Tag Archives: flowers

Skies and Disappointments

Last night I took No2 son to work. It was just after 10pm and the sky was a fantastic shade of saffron. As usual, I didn’t have the camera with me, though it wouldn’t have helped much – all the best views were from roadworks and dual carriageways where I couldn’t have stopped anyway.

This morning, at around 4am, on the way to the bathroom, I noticed the sunrise was similarly colourful. This time I did have access to the camera and I didn’t need a parking place. I did, however, manage to ignore these advantages and went back to sleep. That’s why I’m using the pictures fron last Wednesday.

I’m not cut out for the hurly-burly of high-level blogging. I’ll leave that to Derrick Knight and Tootlepedal – they are like blogging machines. Me, I’m more of a dormouse.

After a hard half day sorting parcels and pennies I went for a cream tea with Julia. We’re thinking of blogging about cream teas.

I’ll show you the pictures later.

Have to go now- Julia says it’s time for me to cook.

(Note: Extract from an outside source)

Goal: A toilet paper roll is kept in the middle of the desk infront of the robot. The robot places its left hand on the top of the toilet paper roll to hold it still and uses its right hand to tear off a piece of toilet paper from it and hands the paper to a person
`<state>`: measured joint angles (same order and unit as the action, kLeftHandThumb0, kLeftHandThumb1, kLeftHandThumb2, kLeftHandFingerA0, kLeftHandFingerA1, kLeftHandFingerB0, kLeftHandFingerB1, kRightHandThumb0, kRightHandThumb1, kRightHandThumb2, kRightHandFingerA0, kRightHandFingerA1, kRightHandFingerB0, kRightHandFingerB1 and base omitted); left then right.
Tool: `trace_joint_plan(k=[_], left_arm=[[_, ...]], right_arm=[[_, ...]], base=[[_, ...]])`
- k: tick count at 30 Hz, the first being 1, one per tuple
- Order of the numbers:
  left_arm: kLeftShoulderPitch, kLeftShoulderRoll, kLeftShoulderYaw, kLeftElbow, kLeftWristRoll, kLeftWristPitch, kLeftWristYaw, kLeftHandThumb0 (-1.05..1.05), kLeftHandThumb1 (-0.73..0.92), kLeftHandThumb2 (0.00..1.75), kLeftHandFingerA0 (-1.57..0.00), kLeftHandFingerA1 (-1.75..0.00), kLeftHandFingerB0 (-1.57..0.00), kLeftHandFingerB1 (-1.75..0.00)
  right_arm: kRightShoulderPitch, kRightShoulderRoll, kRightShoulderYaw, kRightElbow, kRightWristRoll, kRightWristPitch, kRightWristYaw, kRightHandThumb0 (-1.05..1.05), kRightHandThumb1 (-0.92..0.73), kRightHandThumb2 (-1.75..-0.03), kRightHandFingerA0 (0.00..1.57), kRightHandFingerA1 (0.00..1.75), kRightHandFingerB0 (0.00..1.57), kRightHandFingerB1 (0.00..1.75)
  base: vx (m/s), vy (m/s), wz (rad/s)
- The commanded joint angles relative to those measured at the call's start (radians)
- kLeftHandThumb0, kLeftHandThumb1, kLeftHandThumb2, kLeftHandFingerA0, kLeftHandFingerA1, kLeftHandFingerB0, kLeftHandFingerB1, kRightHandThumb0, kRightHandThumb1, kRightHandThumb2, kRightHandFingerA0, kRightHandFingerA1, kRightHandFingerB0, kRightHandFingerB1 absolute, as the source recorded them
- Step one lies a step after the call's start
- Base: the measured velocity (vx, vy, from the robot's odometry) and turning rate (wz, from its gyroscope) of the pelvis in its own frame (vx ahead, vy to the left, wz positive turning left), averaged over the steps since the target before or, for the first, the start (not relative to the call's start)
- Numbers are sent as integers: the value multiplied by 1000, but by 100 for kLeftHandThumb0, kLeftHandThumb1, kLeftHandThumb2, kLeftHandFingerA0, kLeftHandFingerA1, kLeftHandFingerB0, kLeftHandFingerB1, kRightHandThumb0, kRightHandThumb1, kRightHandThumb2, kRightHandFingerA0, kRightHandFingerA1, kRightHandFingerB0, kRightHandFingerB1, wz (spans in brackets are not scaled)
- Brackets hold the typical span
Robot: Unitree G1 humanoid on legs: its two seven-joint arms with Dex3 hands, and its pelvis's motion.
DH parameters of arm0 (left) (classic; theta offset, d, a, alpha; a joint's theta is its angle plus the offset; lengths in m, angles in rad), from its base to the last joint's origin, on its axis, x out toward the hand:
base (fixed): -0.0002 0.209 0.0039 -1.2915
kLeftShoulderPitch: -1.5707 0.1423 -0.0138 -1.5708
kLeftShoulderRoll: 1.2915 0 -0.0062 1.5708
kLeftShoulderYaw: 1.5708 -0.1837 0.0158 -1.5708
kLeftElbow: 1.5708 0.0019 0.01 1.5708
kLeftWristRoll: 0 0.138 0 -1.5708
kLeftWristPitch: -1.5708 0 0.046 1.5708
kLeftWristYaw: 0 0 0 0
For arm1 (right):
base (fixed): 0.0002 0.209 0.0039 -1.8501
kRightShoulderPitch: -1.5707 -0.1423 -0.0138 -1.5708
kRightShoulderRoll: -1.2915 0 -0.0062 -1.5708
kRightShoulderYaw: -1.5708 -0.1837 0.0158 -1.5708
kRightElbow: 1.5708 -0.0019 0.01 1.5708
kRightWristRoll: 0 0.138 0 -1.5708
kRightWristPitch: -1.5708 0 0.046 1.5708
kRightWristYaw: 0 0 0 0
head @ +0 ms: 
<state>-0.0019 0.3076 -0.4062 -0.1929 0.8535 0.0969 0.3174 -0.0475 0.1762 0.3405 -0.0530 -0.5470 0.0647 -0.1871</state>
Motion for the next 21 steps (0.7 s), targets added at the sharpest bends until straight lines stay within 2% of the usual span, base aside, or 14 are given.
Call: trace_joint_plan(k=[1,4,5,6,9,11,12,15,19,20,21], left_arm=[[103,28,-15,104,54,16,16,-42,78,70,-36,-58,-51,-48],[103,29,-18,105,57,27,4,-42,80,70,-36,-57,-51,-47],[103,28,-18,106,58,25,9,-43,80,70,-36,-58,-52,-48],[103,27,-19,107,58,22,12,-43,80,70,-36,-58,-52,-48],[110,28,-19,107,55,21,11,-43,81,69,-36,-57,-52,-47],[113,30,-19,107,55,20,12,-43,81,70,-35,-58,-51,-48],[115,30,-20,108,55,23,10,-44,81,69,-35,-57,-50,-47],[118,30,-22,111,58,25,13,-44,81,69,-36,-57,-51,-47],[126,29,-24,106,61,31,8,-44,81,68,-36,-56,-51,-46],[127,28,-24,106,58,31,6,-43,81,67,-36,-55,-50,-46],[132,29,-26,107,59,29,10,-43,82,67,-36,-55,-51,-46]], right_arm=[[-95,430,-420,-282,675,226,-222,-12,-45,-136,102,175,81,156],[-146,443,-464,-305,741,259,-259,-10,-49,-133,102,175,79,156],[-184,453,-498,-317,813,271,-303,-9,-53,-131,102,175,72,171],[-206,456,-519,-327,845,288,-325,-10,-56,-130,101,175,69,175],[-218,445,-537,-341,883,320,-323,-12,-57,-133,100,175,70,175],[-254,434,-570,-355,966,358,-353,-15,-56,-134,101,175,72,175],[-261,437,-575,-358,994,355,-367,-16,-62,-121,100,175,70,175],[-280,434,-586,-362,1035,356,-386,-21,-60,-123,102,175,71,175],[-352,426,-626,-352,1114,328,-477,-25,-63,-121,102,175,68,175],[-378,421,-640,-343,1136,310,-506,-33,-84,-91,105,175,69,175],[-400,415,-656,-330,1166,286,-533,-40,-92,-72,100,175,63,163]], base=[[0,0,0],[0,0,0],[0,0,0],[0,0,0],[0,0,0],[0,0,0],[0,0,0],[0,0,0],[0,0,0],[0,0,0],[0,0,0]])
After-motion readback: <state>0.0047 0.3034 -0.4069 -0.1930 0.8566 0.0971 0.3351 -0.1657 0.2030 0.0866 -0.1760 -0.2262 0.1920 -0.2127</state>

Derrick and TP don’t have this problem…

Bempton Cliffs and the Truth About Puffins

It was a nice day at Bempton, being pleasantly sunny and with a nice breeze. There were dozens of people about, many of them wearing jackets and a lot of them wearing shirts, hats, shorts or trousers of various hiking wonder-fabrics.

Me? I had a ten-year-old shirt on, with the sleeves rolled up in casual manner. Julia noticed that the edges are starting to wear through, so I’ve been banned from wearing it again.

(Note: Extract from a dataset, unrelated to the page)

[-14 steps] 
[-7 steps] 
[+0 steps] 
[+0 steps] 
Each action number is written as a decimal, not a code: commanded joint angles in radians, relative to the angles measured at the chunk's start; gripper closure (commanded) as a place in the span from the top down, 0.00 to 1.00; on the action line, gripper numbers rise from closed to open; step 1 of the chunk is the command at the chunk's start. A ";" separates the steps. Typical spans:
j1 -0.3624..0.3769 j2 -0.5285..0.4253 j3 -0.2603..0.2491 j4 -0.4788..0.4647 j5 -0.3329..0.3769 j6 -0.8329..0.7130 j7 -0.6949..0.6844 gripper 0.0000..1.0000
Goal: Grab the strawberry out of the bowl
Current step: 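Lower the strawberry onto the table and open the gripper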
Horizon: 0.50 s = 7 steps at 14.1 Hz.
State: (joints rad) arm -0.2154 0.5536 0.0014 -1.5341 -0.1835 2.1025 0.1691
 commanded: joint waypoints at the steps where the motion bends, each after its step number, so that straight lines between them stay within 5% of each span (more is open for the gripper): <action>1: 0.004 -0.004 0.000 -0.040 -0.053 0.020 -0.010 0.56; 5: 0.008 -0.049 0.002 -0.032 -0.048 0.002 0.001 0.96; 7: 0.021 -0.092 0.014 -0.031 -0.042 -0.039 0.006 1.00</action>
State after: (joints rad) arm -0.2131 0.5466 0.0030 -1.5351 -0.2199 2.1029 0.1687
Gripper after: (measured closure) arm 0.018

I had my normal trousers on. I was just getting where I wanted to be, with seven pairs of identical navy blue cargo trousers when Julia bought me two pairs of khaki for my birthday. At one time all my trousers were khaki, but I changed to dark blue as they are more serviceable for a man with a bladder problem.

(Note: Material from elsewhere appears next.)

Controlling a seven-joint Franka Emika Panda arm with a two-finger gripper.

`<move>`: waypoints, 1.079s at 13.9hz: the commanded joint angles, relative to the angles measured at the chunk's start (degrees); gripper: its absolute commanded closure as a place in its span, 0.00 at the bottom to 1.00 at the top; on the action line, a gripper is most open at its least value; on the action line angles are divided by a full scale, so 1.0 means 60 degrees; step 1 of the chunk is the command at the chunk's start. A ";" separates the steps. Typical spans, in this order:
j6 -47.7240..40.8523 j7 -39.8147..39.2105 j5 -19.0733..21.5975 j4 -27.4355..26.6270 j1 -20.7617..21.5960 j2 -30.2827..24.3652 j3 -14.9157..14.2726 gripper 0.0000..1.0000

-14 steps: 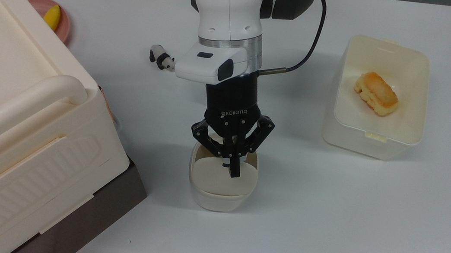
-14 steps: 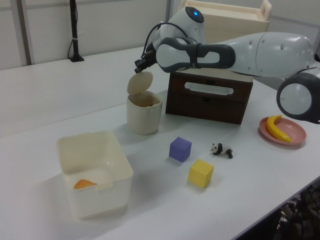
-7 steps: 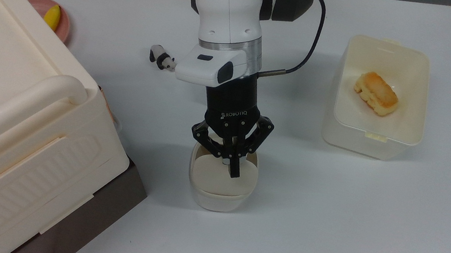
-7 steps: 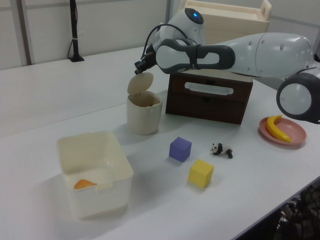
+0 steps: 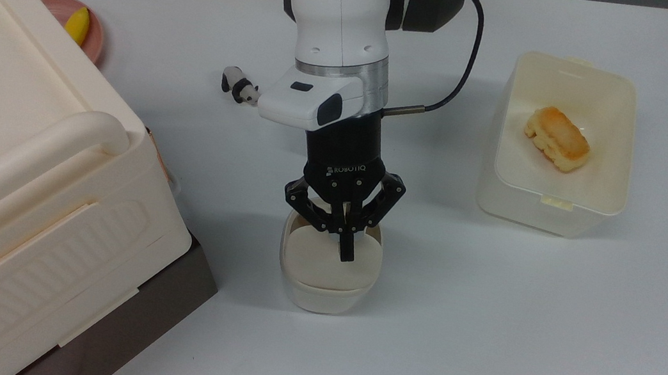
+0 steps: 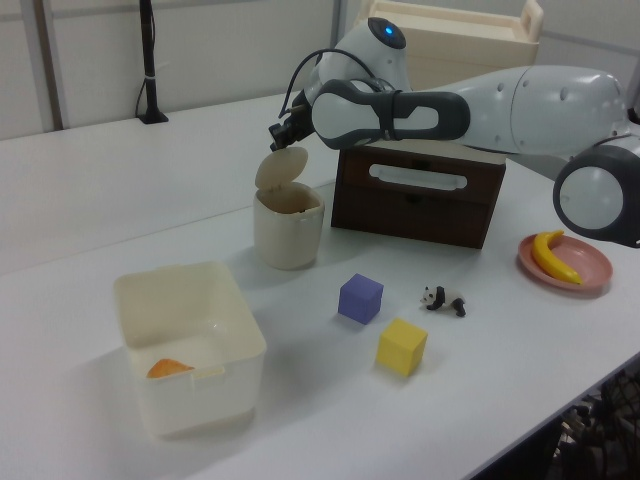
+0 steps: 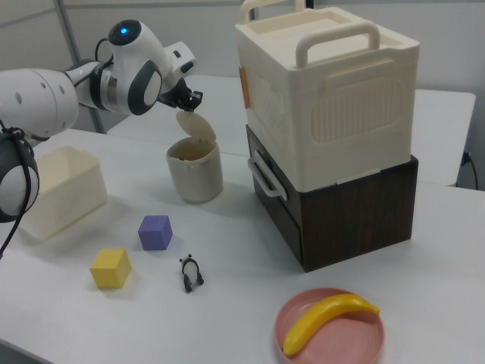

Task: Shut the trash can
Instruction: 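Push the lid forward and down over the can opening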

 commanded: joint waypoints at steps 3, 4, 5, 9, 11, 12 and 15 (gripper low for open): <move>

They are also better for funerals.

Khaki, I feel, is a bit frivolous for a man my age.

I think it’s a woman thing, having all your clothes different. I’m quite happy for them to be all the same; it cuts down on the chances of making a bad fashion choice.

Women also prefer, it seems, clothes where the buttons match, the colours aren’t faded and the edges aren’t fraying. As indicated above, we had quite a discussion on this subject.

Then we moved on to my hat. That was not a comfortable conversation either.

The reports of hundreds of Puffins on the cliffs and hundreds more at sea proved to be an exaggeration. There were two burrows where birds had been seen flying in and out, and we spotted three Puffins out at sea, though one did dive and disappear within a couple of seconds of being spotted. They are like that.

Fortunately I’d been half-expecting this, as it was what had happened last year, so we weren’t particularly disappointed.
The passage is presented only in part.